→ Action item:
Your answer should be the lines below from the one with "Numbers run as" to the one with "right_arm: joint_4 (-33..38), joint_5", both included, given again exactly and with nothing added.

[Saved data entries]
· · ·

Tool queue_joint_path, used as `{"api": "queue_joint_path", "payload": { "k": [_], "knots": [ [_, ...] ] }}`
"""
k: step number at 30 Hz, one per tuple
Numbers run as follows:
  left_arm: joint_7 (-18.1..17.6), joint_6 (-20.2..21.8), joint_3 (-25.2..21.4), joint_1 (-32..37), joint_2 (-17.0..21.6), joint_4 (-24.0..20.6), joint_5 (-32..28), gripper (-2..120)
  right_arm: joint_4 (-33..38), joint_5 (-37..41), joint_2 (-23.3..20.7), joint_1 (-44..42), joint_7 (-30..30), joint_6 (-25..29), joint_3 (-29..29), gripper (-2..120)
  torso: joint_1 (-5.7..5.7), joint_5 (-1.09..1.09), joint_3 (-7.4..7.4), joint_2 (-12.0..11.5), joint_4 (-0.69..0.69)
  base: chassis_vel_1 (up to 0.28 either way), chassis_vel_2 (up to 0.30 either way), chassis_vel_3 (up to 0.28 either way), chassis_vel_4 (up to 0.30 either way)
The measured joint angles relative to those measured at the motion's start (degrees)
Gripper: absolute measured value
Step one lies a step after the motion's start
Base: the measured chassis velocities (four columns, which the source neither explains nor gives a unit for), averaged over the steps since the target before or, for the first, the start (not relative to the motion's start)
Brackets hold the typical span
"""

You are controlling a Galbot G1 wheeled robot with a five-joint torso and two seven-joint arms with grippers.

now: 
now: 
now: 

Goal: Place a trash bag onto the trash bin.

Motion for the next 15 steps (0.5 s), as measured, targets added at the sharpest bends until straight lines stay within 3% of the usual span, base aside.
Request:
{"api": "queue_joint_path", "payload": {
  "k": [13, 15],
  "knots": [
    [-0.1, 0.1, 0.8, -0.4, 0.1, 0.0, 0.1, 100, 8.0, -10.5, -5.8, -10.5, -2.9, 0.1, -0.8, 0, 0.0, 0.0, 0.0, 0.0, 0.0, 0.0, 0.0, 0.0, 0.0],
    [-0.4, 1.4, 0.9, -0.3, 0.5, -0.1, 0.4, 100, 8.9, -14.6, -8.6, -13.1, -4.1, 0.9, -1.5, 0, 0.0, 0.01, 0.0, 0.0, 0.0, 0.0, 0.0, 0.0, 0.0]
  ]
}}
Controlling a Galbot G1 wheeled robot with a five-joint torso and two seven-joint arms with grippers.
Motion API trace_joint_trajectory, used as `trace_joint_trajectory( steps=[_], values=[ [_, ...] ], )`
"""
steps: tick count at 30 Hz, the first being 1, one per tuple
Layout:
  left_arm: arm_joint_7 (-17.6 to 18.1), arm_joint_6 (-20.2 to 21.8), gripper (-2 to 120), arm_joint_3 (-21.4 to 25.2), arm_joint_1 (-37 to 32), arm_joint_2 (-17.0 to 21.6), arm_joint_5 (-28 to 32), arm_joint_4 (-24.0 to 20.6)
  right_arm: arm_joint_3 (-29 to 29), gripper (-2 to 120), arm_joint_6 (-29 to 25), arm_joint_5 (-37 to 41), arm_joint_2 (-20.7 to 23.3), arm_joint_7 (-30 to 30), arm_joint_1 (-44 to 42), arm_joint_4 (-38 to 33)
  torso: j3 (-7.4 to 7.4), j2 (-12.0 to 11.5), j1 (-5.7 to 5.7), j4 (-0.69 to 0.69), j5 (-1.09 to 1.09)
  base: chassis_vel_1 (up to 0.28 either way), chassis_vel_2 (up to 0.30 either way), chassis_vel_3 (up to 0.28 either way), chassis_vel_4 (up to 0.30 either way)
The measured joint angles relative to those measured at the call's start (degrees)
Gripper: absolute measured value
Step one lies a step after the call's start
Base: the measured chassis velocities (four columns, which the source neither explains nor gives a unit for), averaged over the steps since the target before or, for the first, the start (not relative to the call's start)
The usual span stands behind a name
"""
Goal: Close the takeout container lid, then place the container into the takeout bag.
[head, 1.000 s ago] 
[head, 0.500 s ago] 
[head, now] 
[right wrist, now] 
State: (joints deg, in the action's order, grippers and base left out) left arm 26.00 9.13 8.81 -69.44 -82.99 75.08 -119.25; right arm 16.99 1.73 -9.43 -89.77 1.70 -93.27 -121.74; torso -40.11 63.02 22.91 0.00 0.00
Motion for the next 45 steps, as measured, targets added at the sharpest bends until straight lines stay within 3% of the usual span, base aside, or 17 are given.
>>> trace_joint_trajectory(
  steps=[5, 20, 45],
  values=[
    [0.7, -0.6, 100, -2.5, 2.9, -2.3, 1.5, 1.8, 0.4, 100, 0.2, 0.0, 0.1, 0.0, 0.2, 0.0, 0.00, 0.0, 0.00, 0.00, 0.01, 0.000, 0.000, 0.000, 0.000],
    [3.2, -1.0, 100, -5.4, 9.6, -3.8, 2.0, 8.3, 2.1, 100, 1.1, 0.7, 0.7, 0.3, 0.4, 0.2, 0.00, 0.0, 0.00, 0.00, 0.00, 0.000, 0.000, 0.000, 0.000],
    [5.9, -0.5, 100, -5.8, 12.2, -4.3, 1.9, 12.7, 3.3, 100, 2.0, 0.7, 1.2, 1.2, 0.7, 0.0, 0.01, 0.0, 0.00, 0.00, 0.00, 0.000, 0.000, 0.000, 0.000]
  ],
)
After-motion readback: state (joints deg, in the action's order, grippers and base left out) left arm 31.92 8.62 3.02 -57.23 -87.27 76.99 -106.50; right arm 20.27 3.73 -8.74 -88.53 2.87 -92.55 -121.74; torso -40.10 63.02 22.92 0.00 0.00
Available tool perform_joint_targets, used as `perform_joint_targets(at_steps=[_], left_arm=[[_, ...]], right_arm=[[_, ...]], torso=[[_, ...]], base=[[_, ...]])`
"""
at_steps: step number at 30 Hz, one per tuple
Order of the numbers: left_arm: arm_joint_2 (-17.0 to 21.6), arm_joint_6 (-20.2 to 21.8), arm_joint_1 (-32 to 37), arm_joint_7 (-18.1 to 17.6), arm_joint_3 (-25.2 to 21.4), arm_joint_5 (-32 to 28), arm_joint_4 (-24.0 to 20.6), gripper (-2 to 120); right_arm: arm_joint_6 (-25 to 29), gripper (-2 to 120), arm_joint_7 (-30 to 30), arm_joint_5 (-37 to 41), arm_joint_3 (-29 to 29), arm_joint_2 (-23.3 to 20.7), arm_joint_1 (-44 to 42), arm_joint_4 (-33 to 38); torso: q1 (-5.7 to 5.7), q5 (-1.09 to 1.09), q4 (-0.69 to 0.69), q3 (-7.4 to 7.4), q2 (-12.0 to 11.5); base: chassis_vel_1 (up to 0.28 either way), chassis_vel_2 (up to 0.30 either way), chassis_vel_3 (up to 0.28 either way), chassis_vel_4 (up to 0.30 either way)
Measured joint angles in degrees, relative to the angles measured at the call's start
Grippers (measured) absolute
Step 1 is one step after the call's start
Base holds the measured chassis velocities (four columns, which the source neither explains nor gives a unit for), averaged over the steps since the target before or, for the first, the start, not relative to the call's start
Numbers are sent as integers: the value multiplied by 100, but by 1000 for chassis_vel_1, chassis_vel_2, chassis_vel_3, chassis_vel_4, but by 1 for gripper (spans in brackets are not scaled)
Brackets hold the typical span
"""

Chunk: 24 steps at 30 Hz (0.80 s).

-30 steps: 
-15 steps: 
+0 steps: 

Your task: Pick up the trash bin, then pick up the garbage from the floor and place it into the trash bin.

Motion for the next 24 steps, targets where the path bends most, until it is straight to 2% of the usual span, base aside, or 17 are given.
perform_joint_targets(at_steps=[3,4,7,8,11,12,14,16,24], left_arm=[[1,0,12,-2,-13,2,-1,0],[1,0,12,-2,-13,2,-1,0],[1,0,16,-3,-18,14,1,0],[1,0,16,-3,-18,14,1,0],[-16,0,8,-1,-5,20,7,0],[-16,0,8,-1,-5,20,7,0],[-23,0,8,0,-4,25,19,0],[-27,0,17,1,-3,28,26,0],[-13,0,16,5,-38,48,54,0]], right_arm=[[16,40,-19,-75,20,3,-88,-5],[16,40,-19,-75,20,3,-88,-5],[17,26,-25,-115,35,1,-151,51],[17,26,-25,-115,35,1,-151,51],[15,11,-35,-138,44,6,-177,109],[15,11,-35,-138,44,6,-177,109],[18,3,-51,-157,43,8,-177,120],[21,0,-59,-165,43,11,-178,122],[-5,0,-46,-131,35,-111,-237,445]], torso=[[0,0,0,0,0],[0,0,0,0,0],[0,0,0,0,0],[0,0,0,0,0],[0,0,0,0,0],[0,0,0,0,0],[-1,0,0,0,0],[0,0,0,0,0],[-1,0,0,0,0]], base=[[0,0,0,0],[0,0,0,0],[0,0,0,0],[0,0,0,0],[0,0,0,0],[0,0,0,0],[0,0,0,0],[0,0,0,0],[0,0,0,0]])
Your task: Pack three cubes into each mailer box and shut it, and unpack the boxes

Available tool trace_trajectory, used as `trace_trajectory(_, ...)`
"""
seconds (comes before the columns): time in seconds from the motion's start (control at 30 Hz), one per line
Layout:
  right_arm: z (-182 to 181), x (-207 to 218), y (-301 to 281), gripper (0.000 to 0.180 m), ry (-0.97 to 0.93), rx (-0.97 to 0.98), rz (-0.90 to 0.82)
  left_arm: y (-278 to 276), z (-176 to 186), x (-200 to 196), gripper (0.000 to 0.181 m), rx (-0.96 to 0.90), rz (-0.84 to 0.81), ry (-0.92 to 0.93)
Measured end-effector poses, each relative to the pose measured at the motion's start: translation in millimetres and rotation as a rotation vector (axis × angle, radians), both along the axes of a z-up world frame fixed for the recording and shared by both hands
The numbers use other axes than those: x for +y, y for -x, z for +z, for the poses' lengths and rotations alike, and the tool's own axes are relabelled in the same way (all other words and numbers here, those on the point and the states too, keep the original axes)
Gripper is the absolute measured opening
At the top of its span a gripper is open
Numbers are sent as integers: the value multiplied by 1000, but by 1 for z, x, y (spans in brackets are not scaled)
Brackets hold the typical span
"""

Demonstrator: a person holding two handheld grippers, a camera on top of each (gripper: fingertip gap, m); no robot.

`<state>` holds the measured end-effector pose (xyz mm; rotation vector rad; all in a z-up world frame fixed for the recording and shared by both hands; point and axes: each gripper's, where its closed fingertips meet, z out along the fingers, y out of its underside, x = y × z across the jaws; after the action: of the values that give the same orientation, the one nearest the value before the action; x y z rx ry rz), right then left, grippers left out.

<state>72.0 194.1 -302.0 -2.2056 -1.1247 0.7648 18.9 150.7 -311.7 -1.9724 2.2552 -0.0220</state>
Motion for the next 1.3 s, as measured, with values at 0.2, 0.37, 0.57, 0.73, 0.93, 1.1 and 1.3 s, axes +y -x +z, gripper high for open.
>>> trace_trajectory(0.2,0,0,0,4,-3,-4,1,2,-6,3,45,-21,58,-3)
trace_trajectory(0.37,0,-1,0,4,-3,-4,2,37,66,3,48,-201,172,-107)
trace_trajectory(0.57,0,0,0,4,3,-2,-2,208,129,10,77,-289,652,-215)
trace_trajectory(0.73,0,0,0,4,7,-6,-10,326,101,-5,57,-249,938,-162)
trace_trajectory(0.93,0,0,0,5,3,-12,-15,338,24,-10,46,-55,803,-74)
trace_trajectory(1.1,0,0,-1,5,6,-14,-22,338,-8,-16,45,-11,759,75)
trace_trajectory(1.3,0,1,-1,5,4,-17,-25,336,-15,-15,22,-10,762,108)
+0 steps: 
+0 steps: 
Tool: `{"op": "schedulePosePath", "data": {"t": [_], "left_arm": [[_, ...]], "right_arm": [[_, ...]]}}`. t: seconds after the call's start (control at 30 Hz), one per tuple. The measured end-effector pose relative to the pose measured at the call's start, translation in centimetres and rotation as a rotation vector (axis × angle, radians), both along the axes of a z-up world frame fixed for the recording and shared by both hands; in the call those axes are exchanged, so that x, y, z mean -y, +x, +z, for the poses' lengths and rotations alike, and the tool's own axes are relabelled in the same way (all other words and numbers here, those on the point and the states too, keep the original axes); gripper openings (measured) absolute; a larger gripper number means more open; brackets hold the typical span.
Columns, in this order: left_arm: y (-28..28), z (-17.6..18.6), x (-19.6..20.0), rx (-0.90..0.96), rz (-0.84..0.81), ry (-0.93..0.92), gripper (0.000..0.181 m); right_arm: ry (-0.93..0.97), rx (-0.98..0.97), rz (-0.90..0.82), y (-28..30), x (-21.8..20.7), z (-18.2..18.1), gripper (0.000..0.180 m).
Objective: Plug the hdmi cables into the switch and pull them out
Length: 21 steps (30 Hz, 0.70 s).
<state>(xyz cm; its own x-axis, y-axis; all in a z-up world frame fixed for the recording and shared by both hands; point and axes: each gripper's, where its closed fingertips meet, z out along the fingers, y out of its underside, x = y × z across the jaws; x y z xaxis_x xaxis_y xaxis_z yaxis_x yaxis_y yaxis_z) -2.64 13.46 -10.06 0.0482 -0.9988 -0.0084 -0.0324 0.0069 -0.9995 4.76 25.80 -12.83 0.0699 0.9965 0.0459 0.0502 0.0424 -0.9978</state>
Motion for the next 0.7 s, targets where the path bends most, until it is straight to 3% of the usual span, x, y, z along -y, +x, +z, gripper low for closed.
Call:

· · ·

→ Result for this task:
Numbers run as follows:
  left_arm: joint_7 (-18.1..17.6), joint_6 (-20.2..21.8), joint_3 (-25.2..21.4), joint_1 (-32..37), joint_2 (-17.0..21.6), joint_4 (-24.0..20.6), joint_5 (-32..28), gripper (-2..120)
  right_arm: joint_4 (-33..38), joint_5 (-37..41), joint_2 (-23.3..20.7), joint_1 (-44..42), joint_7 (-30..30), joint_6 (-25..29), joint_3 (-29..29), gripper (-2..120)

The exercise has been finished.